Six developments that will reshape the AI data center picture over the next 12-24 months.

Transformer manufacturer capacity expansion

Hitachi Energy, Siemens Energy, GE Vernova, Hyundai Electric capex announcements through 2026-2027 will determine whether the 24-36 month transformer lead time eases or worsens. Watch for new fab announcements + capacity adds.

SMR first commercial operations

NuScale (CFPP exit / pivot), Oklo (Aurora plant), X-energy (Dow Chemical partnership), GE Hitachi BWRX-300, TerraPower Natrium.
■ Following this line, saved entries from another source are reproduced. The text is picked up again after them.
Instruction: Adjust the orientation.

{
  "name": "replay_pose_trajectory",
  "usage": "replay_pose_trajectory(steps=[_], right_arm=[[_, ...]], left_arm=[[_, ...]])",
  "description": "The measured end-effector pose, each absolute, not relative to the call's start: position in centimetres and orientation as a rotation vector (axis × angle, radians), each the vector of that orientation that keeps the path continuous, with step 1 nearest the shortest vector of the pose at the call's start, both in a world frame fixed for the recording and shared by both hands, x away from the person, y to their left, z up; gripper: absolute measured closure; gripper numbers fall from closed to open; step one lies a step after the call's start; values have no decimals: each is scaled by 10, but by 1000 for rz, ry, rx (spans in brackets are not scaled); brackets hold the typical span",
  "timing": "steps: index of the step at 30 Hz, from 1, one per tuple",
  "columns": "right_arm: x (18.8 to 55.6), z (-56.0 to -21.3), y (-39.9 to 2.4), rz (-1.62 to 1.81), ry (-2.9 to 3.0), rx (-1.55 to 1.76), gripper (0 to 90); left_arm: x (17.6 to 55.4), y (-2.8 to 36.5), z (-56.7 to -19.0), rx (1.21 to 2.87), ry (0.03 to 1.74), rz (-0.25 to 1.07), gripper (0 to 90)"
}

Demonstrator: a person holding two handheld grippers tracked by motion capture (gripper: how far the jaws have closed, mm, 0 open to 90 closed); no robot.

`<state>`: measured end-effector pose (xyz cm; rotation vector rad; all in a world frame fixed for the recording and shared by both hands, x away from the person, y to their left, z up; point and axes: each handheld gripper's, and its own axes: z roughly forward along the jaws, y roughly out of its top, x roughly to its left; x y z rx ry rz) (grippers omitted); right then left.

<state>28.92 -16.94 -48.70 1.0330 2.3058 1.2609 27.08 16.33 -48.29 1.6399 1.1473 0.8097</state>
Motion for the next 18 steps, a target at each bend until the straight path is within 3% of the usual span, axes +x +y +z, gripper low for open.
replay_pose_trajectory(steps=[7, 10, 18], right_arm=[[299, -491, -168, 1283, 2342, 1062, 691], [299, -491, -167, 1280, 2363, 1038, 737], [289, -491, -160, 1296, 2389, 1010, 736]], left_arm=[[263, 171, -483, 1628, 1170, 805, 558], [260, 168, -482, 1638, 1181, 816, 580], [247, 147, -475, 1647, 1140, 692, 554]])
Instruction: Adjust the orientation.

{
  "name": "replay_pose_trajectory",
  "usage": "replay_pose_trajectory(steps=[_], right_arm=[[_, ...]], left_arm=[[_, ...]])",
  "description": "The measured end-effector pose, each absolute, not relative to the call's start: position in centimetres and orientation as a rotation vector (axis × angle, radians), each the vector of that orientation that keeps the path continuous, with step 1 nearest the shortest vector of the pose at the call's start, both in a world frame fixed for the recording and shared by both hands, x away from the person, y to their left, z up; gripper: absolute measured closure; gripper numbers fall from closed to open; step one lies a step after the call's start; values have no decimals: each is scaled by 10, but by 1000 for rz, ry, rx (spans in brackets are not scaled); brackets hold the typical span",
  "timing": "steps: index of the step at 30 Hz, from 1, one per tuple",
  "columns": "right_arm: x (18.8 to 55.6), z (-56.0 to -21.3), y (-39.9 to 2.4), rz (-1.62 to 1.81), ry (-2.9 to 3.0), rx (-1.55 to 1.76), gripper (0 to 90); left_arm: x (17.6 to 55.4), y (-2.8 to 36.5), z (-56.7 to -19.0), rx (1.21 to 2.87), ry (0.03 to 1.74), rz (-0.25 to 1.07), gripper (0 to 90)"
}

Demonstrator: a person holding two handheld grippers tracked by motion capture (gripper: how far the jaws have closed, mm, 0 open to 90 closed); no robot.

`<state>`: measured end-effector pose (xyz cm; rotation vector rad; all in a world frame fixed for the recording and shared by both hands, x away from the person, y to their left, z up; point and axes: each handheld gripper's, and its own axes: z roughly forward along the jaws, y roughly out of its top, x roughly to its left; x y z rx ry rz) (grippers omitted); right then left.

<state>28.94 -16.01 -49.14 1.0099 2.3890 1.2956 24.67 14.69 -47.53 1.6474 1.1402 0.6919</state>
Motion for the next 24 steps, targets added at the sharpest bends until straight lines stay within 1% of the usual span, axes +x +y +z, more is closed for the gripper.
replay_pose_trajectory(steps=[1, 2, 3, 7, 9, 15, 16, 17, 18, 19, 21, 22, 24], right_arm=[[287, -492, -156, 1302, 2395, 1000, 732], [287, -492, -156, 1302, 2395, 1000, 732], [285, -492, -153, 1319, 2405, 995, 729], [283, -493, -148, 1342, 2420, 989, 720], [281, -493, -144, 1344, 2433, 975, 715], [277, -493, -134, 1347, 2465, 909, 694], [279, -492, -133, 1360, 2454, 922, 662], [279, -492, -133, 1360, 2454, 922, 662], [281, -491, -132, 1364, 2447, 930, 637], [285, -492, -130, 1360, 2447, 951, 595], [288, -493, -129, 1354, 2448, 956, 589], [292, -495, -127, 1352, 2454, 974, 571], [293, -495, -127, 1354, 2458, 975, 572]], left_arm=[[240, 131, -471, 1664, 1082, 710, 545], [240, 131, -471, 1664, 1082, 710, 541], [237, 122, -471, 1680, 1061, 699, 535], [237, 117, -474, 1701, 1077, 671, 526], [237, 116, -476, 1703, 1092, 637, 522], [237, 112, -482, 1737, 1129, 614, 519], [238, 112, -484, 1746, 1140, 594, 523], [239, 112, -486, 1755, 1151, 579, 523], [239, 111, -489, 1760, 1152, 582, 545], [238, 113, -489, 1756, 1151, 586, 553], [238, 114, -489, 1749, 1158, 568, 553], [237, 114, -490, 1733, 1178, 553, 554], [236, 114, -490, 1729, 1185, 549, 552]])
First commercial operation dates ranging 2027-2032 will reshape the behind-the-meter conversation.

Hyperscaler PPA + nuclear-restart announcements

Microsoft/Three Mile Island, Amazon/Talen, Google/Kairos — the cadence and scale of these decade-horizon power deals tells you how seriously hyperscalers treat the power constraint.

NVIDIA / AMD rack density roadmaps

When next-gen NVIDIA and AMD rack designs publish power specs, facility planners get the data they need to size cooling and power. Watch GTC + AMD launch announcements through 2026-2027.

Utility interconnection process reform

FERC and state PUC actions to streamline large-load interconnection (the queue process that gates new data center grid connections) will measurably affect deployment pace. Multiple proceedings active in 2026.

Immersion + advanced cooling adoption curve

Single-phase immersion is becoming the default for next-generation hyperscale builds. Watch which hyperscalers commit publicly — sets the supply ecosystem for cooling equipment vendors.